= Feuille d'Album (short story) =

1917 short story by Katherine Mansfield

"Feuille d'Album" is a 1917 short story by Katherine Mansfield. It was first published in the New Age on 20 September 1917, under the title of An Album Leaf. A revised version later appeared in Bliss and Other Stories.

==Plot summary==

Ian French is a young artist who lives alone in Paris. He is very reserved and rarely talks to anyone. He is particularly shy around women and rejects their advances. One day he sees a girl his own age on the balcony of the building opposite his and becomes infatuated with her. He begins to fantasise about her and one day decides to follow her while she is out shopping. He sees her buying an egg in a shop, goes inside briefly after she leaves, and then follows her home. As she looks for her key, he tells her, "Excuse me, Mademoiselle, you dropped this." And he hands her an egg.

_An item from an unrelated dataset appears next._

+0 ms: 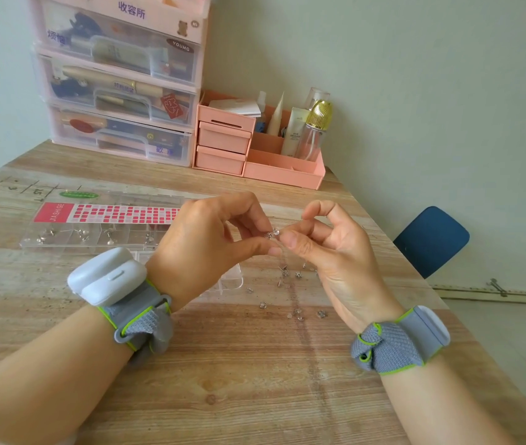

==Characters in Feuille d'Album==
- Ian French, a painter; likes to sit in cafés in Paris. He lives in a studio.
- his neighbour, a girl of his age, who goes out shopping on Thursdays.

==Major themes==
- Sleeping
- Eating
- Drama
- loving
- Wearing
- Cooking

==Literary significance==
The text is written in the modernist mode, without a set structure, and with many shifts in the narrative.